While the women learned and taught new techniques, Samonek delivered a workshop to share best practices on proper latex collection and storage with local rubber tappers. The cooperative is keen to ensure that its training activities are gender-balanced. Indigenous who have their own group and rubber trees within the village also participated.

In addition to trading with local women, the rubber tappers can now supply rubber to the factory. The price stands well above the minimum price set by the government, as the Co-op is able to advance the profit of the manufactured goods to them.  Now that women in the community have their own source of income, they also feel more empowered, and have greater autonomy to invest in their own priorities.  

The schedule for holding workshops in other communities has been delayed due to the pandemic, and the plans to scale up production and reach 220 tons of rubber this year have been affected. Still, Vila Franca is maintaining its latex production and sending it to the Castanhal factory.

“This extractive forest reserve has enormous potential,” says Samonek: “There are 71 communities and 23,000 people here – and everywhere, the rubber trees are very close to where the people live.” They only currently use a tiny percentage, so he believes there is tremendous potential for sustainable growth. 

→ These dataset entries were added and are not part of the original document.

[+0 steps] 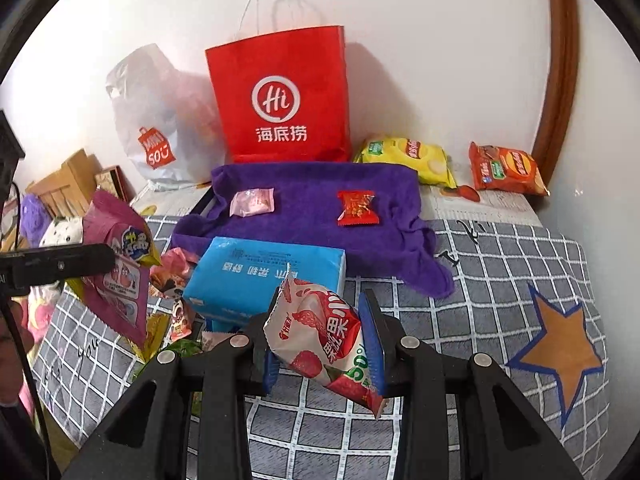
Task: Organize snacks
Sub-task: 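Lift both packets and carry them toward the purple towel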
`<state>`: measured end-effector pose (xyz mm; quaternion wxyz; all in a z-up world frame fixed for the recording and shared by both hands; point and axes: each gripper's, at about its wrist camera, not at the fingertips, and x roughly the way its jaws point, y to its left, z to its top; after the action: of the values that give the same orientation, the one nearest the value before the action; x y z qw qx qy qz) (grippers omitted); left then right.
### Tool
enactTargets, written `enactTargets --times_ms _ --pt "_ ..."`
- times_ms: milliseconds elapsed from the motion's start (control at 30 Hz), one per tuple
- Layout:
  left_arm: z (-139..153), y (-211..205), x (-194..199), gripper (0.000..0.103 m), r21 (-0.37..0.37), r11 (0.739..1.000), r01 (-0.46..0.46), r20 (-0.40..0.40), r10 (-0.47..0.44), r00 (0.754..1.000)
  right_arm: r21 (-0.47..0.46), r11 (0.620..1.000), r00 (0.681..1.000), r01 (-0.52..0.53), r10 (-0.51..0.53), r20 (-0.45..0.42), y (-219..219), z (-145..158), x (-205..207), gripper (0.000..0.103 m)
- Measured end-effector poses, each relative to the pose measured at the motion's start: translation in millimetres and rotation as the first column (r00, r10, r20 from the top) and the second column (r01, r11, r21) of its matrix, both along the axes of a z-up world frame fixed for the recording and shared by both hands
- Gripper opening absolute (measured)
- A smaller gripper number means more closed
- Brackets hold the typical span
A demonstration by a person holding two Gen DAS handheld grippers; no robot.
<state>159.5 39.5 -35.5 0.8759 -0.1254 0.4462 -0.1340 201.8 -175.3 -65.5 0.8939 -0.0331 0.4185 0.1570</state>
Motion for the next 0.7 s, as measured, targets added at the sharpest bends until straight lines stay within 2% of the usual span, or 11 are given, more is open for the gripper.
enactTargets --times_ms 67,200,700 --pt "0.1 0.1 5.1 0.06 0.001 1.0 0.002 -0.001 -0.002 1.0 -0.017 1.0 1.0 -0.001 0.001 0.01 0.1 2.2 1.0 0.035" --pt "-3.7 2.7 15.8 0.06 -0.012 1.0 0.0 0.001 0.0 1.0 0.01 1.0 1.0 0.012 -0.012 0.013 -4.0 6.5 8.7 0.035" --pt "-0.5 21.9 69.7 0.06 0.02 0.999 -0.03 0.034 0.029 0.999 0.009 1.0 0.999 0.009 -0.009 0.033 14.4 16.8 78.5 0.035"
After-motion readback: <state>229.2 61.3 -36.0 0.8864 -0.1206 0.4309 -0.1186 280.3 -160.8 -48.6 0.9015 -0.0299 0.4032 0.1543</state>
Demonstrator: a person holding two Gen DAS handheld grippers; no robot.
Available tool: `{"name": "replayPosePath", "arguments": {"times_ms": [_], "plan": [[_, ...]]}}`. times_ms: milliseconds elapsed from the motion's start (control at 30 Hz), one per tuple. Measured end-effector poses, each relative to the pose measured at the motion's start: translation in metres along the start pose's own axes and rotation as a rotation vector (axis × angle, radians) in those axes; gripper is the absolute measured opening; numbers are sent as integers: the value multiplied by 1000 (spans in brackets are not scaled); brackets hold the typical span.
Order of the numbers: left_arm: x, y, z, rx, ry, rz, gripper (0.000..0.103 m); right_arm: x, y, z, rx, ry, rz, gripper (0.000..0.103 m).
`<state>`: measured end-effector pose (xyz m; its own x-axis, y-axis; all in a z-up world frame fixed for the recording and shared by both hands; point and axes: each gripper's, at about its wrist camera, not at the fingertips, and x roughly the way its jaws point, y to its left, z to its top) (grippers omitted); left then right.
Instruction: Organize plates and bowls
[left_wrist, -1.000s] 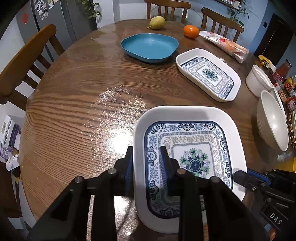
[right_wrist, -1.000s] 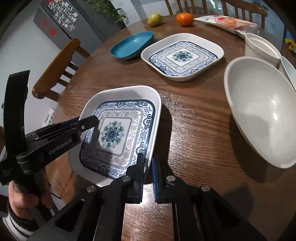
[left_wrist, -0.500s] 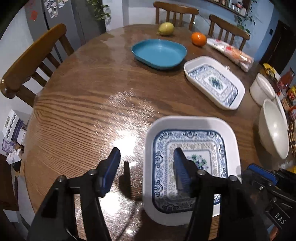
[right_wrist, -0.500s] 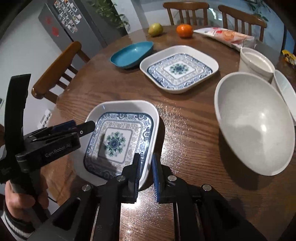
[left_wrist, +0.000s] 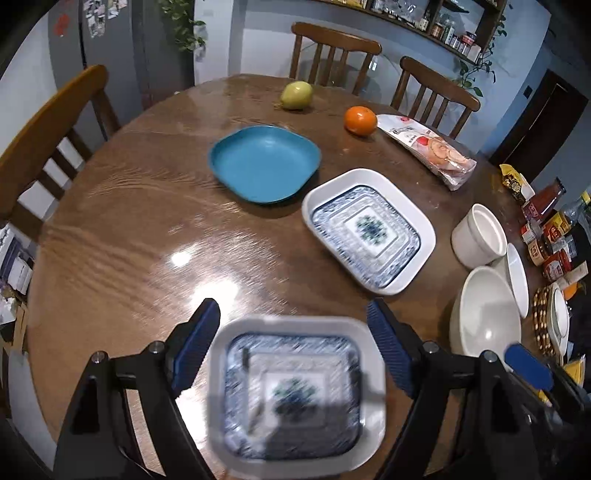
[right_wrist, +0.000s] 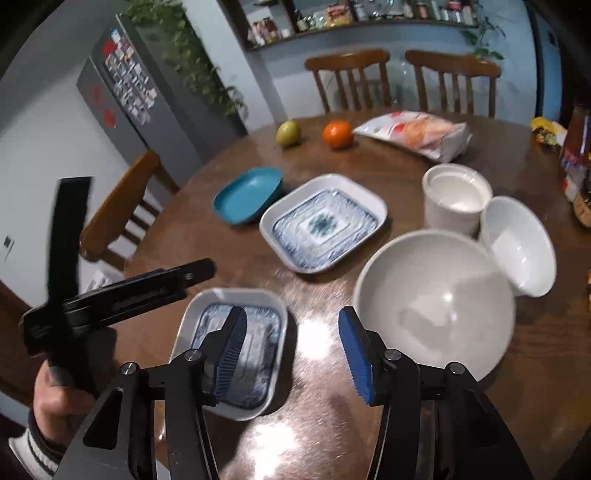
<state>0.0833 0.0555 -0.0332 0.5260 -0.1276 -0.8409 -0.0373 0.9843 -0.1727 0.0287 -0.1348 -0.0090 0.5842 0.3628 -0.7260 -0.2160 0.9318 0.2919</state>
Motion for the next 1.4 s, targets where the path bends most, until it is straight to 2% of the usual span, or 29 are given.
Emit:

Brazilian extractive Reserves are Protected areas that allow the sustainable use of natural resources by their riverine and indigenous residents. In Vila Franca, as in other communities within the 777,000 hectares Reserve, rubber trees are all around, within the natural, native forests, and near homes. Most were planted in the late 19th century by the first settlers in the region. Studies show that for each kilo of natural rubber produced, one hectare of forest is conserved.

Samonek feels closer than ever to his dream of seeing a new, more sustainable rubber cycle in the Amazon. And this time, he says, rubber tappers will be in the driver’s seat, as owners of the factory, selling organic certified products, partnering with big players and promoting a new sustainable development model ensuring forest conservation.